#!/usr/bin/env python
# -*- coding: utf-8 -*-
"""
reporead.py

Parses a repo.db.tar.gz file and updates the Arch database with the relevant
changes.

Usage: reporead.py ARCH PATH
 ARCH:  architecture to update, and can be one of: i686, x86_64
 PATH:  full path to the repo.db.tar.gz file.

Example:
  reporead.py i686 /tmp/core.db.tar.gz

"""

###
### User Variables
###

# multi value blocks
REPOVARS = ['arch', 'backup', 'builddate', 'conflicts', 'csize', 
            'deltas', 'depends', 'desc', 'filename', 'files', 'force', 
            'groups', 'installdate', 'isize', 'license', 'md5sum', 
            'name', 'optdepends', 'packager', 'provides', 'reason', 
            'replaces', 'size', 'url', 'version']

###
### Imports
###

import os
import re
import sys
import tarfile
import logging
from datetime import datetime
from django.core.management import setup_environ
# mung the sys path to get to django root dir, no matter
# where we are called from
archweb_app_path = os.path.dirname(os.path.dirname(os.path.realpath(__file__)))
os.chdir(archweb_app_path)
sys.path[0] = archweb_app_path
import settings
setup_environ(settings)
from cStringIO import StringIO
from logging import WARNING,INFO,DEBUG
from main.models import Arch, Package, Repo

class SomethingFishyException(Exception):
    '''Raised when the database looks like its going to wipe out a bunch of
    packages.'''
    pass

###
### Initialization
###

logging.basicConfig(
    level=WARNING,
    format='%(asctime)s -> %(levelname)s: %(message)s',
    datefmt='%Y-%m-%d %H:%M:%S',
    stream=sys.stderr)
logger = logging.getLogger()


###
### function and class definitions
###

class Pkg(object):
    """An interim 'container' object for holding Arch package data."""

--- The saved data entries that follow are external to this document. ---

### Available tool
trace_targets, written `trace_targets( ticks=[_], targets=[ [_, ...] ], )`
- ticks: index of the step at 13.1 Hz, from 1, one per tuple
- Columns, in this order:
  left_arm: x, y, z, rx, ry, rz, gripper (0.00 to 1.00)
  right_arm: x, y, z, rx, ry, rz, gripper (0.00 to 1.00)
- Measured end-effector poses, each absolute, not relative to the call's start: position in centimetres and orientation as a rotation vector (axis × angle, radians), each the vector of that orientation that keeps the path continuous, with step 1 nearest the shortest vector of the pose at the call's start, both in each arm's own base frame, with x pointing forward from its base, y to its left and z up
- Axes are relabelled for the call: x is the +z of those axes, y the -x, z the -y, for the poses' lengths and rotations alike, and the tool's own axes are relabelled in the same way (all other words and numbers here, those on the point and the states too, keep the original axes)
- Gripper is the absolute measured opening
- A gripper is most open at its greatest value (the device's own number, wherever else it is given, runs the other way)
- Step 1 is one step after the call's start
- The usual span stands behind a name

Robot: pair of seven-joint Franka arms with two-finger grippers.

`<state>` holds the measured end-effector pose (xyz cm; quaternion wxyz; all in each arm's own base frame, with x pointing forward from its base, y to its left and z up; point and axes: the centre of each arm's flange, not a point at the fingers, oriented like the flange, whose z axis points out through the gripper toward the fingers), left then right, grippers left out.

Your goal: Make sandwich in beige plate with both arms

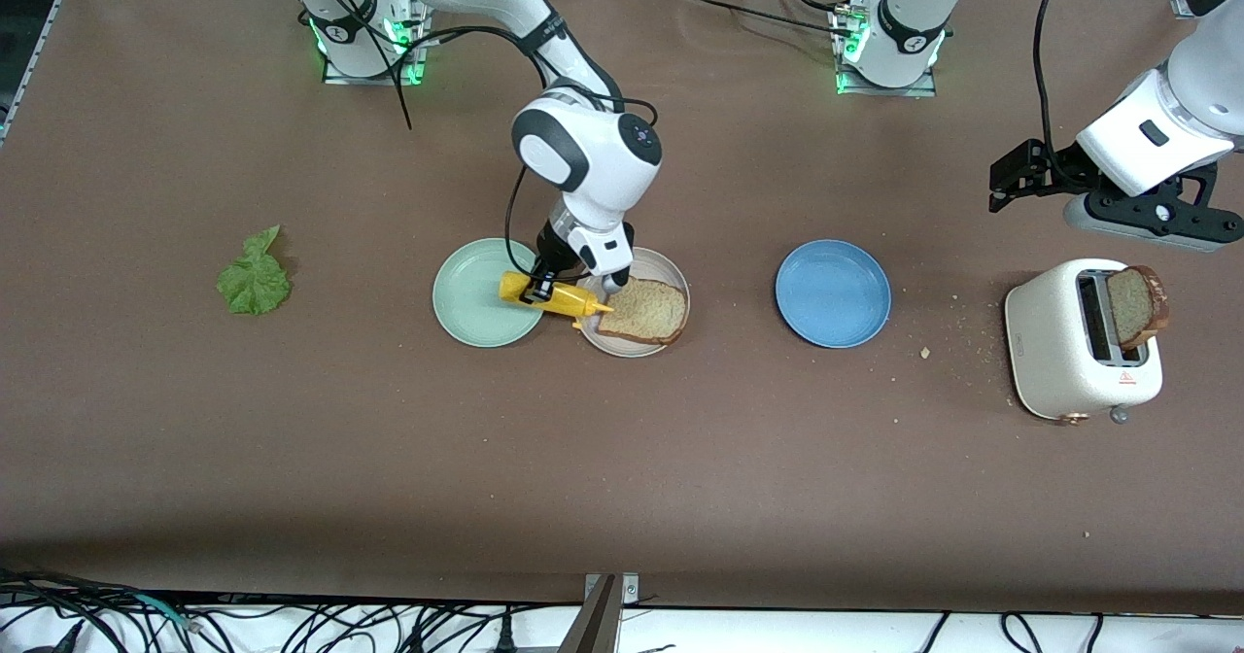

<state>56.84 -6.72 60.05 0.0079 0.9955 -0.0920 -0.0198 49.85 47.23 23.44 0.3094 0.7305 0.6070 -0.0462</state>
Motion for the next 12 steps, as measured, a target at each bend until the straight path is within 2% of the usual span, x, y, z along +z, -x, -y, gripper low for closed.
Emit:
trace_targets(
  ticks=[3, 5, 8, 12],
  targets=[
    [60.1, -56.8, 6.7, -0.062, -3.112, 0.288, 1.0, 22.6, -49.9, -47.3, -0.126, -1.913, -1.579, 0.22],
    [60.0, -56.8, 6.7, -0.062, -3.112, 0.288, 1.0, 24.0, -51.4, -46.5, -0.116, -1.92, -1.561, 0.22],
    [60.0, -56.8, 6.7, -0.062, -3.112, 0.288, 1.0, 29.1, -56.0, -42.1, -0.145, -2.037, -1.606, 0.22],
    [60.1, -56.8, 6.7, -0.062, -3.112, 0.288, 1.0, 37.6, -62.3, -30.4, -0.142, -2.289, -1.67, 0.22]
  ],
)
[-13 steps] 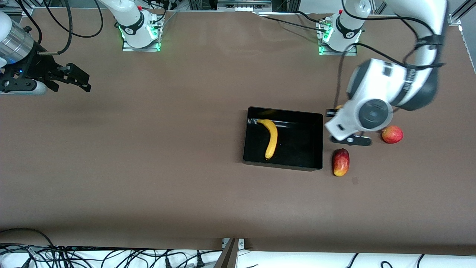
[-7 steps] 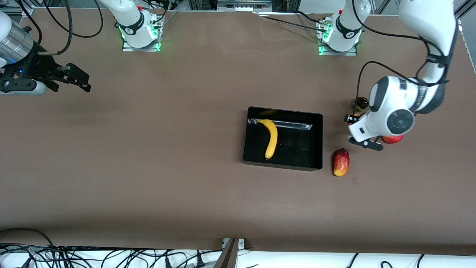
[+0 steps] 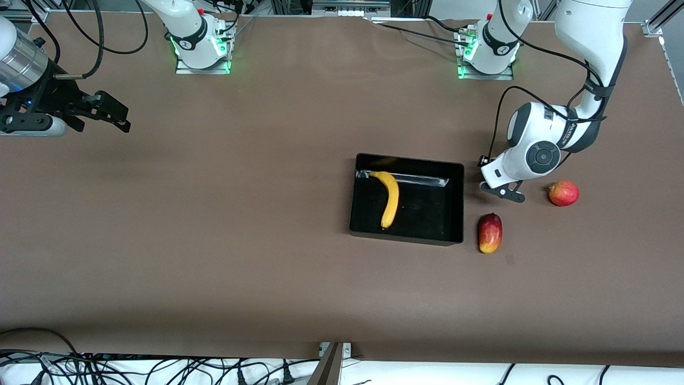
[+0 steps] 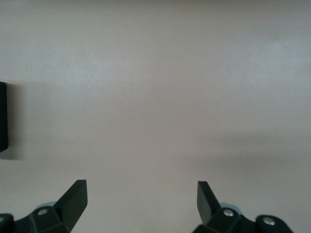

    def __init__(self, val):
        selfdict = {}
        squash = ['arch', 'builddate', 'csize', 'desc', 'filename',
                  'installdate', 'isize', 'license', 'md5sum', 
                  'packager', 'size', 'url']
        
        selfdict['name'] = val['name'][0]
        del val['name']
        if 'desc' not in val:
            logger.warning("Package %s has no description" % selfdict['name'])
            val['desc'] = ''
        if 'url' not in val:
            val['url'] = ''
        if 'license' not in val:
            val['license'] = []
        for x in val.keys():
            if x in squash:
                if len(val[x]) == 0:
                    logger.warning("Package %s has no %s" % (selfdict['name'],x))
                selfdict[x] = ''.join(val[x])
                # make sure we don't have elements larger than the db char
                # fields
                if len(selfdict[x]) > 255:
                    selfdict[x] = selfdict[x][:254]
            elif x == 'force':
                selfdict[x] = True
            elif x == 'version':
                version = val[x][0].rsplit('-')
                selfdict['ver'] = version[0]
                selfdict['rel'] = version[1]
            elif x == 'reason':
                selfdict[x] = int(val[x][0])
            else:
                selfdict[x] = val[x]
        self.__dict__ = selfdict
    
    def __getattr__(self,name):
        if name == 'force':
            return False
        else:
            return None


def usage():
    """Print the usage of this application."""
    print __doc__.strip()


def fetchiter_dict(cursor):
    """
    Given a DB API 2.0 cursor object that has been executed, returns a 
    dictionary that maps each field to a column index
    """
    rows = cursor.fetchmany(size=30)
    while rows:
        for row in rows:
            #pp(rows)
            #for row in rows:
            yield dictize(cursor,row)
        rows = cursor.fetchmany(size=30)


def fetchone_dict(cursor):
    """
    Given a DB API 2.0 cursor object that has been executed, returns a 
    dictionary that maps each field to a column index
    """
    results = {}
    row = cursor.fetchone()
    return dictize(cursor,row)


def dictize(cursor,row):
    result = {}
    for column,desc in enumerate(cursor.description):
        result[desc[0]] = row[column]
    return result


def populate_pkg(dbpkg, repopkg, timestamp=None):
    if not timestamp: timestamp = datetime.now()
    dbpkg.pkgver = repopkg.ver
    dbpkg.pkgrel = repopkg.rel
    dbpkg.pkgdesc = repopkg.desc
    dbpkg.license = repopkg.license
    dbpkg.url = repopkg.url
    dbpkg.needupdate = False
    dbpkg.last_update = timestamp
    dbpkg.save()
    # files are not in the repo.db.tar.gz
    #for x in repopkg.files:
    #    dbpkg.packagefile_set.create(path=x)
    dbpkg.packagedepend_set.all().delete()
    if 'depends' in repopkg.__dict__:
        for y in repopkg.depends:
            # make sure we aren't adding self depends..
            # yes *sigh* i have seen them in pkgbuilds
            dpname,dpvcmp = re.match(r"([a-z0-9._+-]+)(.*)", y).groups()
            if dpname == repopkg.name:
                logger.warning('Package %s has a depend on itself' % repopkg.name)
                continue
            dbpkg.packagedepend_set.create(depname=dpname, depvcmp=dpvcmp)
            logger.debug('Added %s as dep for pkg %s' % (dpname,repopkg.name))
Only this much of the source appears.